A time after the journey, but how? How did she arrive here? What of the other members? How did Kane return? As Garland has already established, the human senses can be deceiving and often malicious. No longer does the film hold the idea of a scientific-thriller romp in order for a woman to cope with the truth behind her husband’s disappearance or existence. Rather, it’s an intense externalization of anxieties, clouded thought and a general confusion with the macrocosm of the world.
Paramount Pictures/Courtesy
I can’t say much more about the spaces in between without spoiling the meat of the plot. Instead, here are a few things to watch out for that I was personally disappointed with. By and large, the dialogue was my biggest gripe with “Annihilation.” Characters — especially the supporting cast — would frequently recite a smug or clever one-liner that danced between the fine line of “unique personality” and “incredibly trite.”
There wasn’t even concern with the degree to which they were clichés, but rather how damning their predictability ended up being. Not only did the poor dialogue and excessive exposition pull me from the immersion of this wonderful world Garland creates, but it raised the levels of meta-cinema that prevented me from seeing this as anything more than characters who know they’re in a movie. For a film involving themes of reality and truth, this department seemed lacking.

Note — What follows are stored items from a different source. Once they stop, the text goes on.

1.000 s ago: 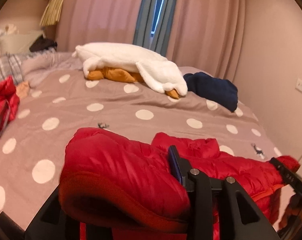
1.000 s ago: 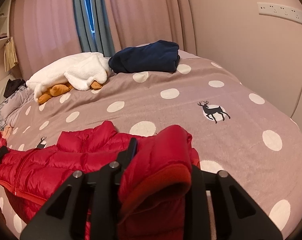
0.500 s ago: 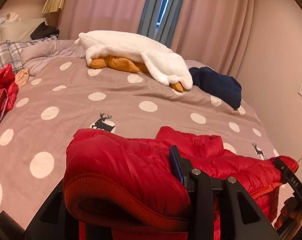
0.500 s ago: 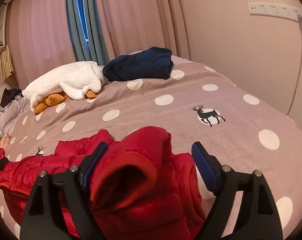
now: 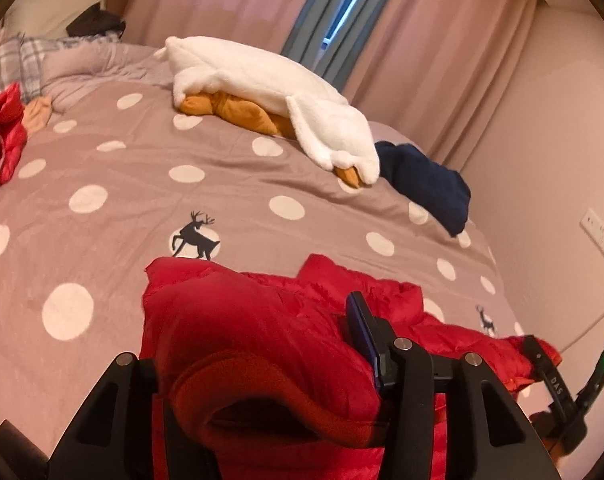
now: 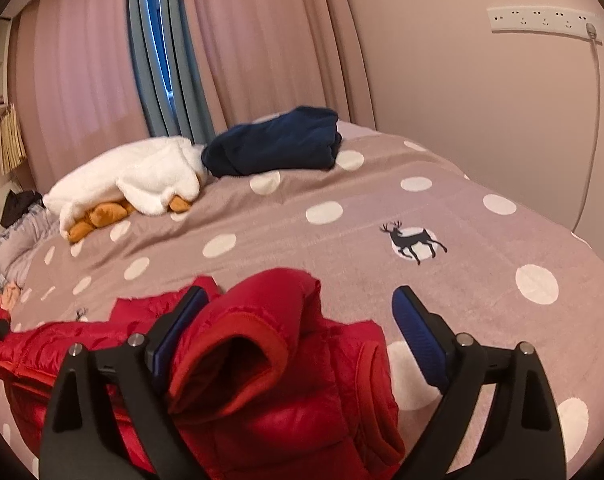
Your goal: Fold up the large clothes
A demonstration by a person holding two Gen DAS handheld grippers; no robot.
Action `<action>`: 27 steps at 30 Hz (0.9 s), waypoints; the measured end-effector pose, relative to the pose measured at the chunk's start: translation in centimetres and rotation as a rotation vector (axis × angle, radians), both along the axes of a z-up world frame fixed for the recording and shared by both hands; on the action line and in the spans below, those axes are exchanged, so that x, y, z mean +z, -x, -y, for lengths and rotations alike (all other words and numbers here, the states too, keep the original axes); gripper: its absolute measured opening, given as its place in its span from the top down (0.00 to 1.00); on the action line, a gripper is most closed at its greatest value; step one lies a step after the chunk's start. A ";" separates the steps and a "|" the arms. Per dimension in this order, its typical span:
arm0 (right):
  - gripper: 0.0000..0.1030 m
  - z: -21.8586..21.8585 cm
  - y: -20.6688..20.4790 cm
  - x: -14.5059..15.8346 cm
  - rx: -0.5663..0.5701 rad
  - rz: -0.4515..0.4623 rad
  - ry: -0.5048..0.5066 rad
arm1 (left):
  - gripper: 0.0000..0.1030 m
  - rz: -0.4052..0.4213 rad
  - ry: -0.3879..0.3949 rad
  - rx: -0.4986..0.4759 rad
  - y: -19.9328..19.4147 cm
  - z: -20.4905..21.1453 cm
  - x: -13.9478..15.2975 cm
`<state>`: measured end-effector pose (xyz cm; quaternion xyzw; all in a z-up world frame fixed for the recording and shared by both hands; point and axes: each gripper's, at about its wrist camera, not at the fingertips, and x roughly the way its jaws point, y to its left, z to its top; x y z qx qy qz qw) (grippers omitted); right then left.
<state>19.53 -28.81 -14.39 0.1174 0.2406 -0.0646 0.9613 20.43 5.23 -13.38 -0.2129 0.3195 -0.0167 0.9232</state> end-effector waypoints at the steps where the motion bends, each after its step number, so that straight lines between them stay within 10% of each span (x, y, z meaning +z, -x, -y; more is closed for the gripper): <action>1: 0.04 0.1 0.0 0.1 -0.003 0.009 -0.007 | 0.53 0.002 0.004 0.008 0.0 -0.1 0.1; 10: 0.02 1.0 0.4 0.5 -0.034 0.041 -0.062 | 0.10 0.171 -0.111 0.213 2.7 -1.1 2.1; 27: 0.00 1.5 1.4 1.5 -0.073 0.090 -0.022 | 0.10 0.176 -0.210 0.253 2.9 -1.2 1.6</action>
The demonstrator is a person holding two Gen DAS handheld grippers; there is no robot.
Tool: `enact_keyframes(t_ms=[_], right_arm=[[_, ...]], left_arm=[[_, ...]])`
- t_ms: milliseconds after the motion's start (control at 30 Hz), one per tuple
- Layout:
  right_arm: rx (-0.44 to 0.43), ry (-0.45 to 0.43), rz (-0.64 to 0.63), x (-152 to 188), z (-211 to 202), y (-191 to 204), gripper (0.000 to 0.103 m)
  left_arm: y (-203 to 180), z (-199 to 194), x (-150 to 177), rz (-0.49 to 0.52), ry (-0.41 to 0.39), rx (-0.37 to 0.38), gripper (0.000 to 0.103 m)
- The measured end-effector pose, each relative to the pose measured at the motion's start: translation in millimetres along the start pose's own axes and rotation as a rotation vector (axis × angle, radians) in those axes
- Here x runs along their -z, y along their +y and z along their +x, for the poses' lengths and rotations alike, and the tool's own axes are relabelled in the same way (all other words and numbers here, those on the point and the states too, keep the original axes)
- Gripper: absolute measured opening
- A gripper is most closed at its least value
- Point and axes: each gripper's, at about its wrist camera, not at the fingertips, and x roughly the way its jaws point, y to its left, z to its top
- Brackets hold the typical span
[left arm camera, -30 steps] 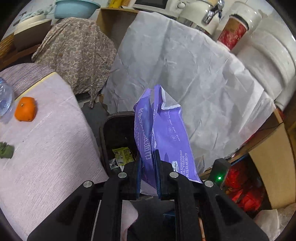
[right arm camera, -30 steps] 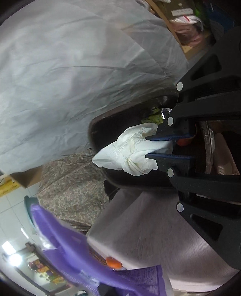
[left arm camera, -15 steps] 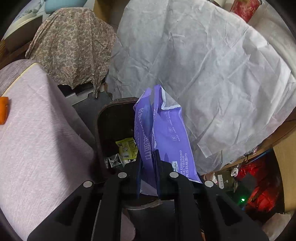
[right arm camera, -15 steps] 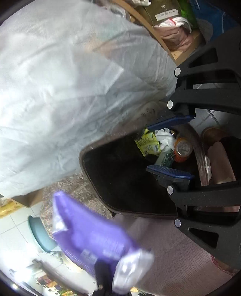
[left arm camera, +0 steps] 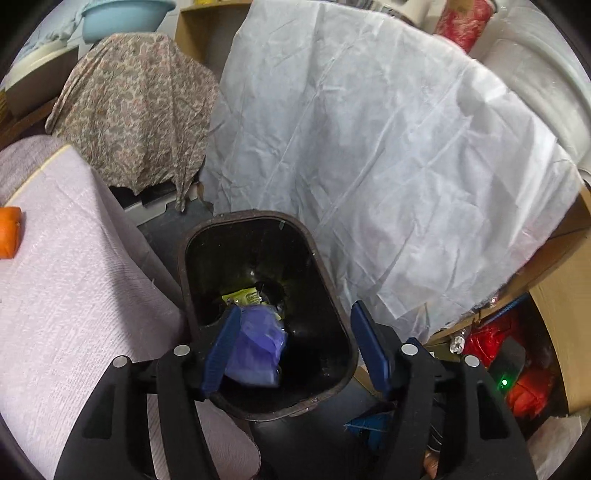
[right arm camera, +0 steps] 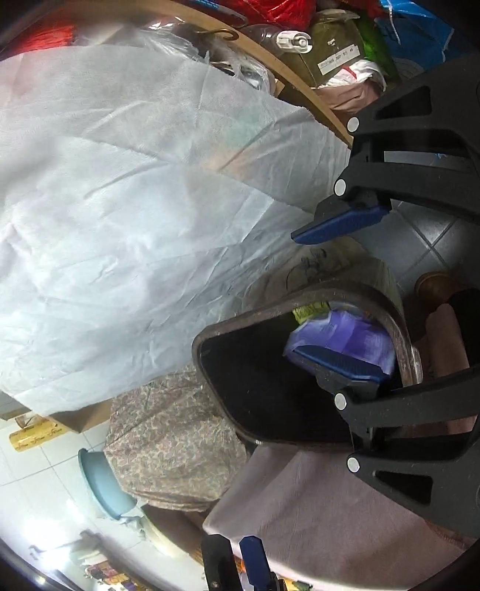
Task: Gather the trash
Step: 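Move both grippers over the black bin and release the tissue and purple wrapper, then grasp the orange peel with the right gripper while the left gripper grasps the green scrap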
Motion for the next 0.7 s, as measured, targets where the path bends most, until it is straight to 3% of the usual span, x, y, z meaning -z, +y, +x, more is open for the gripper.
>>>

Secondly — as discouraging as this sounds — the climax of the plot was a great letdown for me. The Shimmer emanates this sparkling allure of grandeur — mystery and creativity loose from the structures of the millions of other films in history. Its presence is both terrifying and something I couldn’t turn from: My craving for the truth at its source only increased as the film progressed.
Unfortunately, in the wake of the “grand reveal” (a breathtaking cinematographic exercise by Rob Hardy), Lena’s observation of this and subsequent response to the interrogation committee (and thus, myself) were far too vague to satisfy the appetite of narrative mind-blowing that I was expecting to occur.
The plot seemed to drop notions of the outward projection of the internal, human conscious in such a literal and heavy-handed way that the product of the last ninety minutes would ultimately end with a contemplative series of obscure musings that were vacant and frustrating for me. At least in “Apocalypse Now,” the toiling journey downriver has a payoff beyond Marlon Brando’s deified performance.
Here, Lena and Garland only leave more questions, a sort of fill-in-the-blank, and a sense that it had all been for nothing. I say these concerns with reluctance, because to turn readers away from Garland’s film would be a grave mistake on all parties. “Annihilation” is a brand-new, wonderfully original process of film that gives me new perspective on the effectivity of worldbuilding.
Paramount Pictures/Courtesy
Even where story and character design fall short, the film is carried by its visual marvel and superb acting. In itself, that’s a priceless experience that, to me, completely justifies its two-hour runtime. In fact, the film doesn’t seem to drag — ever. From the start, it is a constant system of looking for clues, hints at cracks in the machine and ulterior motives. Scenes of horror, intensity and white-knuckled anxiety are performed masterfully, matched by an airtight score from Ben Salisbury & Geoff Barrow.
Make no mistake, “Annihilation” is, while far from being labeled a masterpiece, a shining example of experts at work. That is, if it ever existed at all. Garland’s psychological funhouse permeates the screen with a commanding presence.
At the very least, its international Netflix release spares us from the next hour of mindlessly surfing thumbnails before inevitably landing on reruns out of sheer boredom. More importantly, though, it makes it all the more easy to have a thought-provoking and incredibly entertaining night.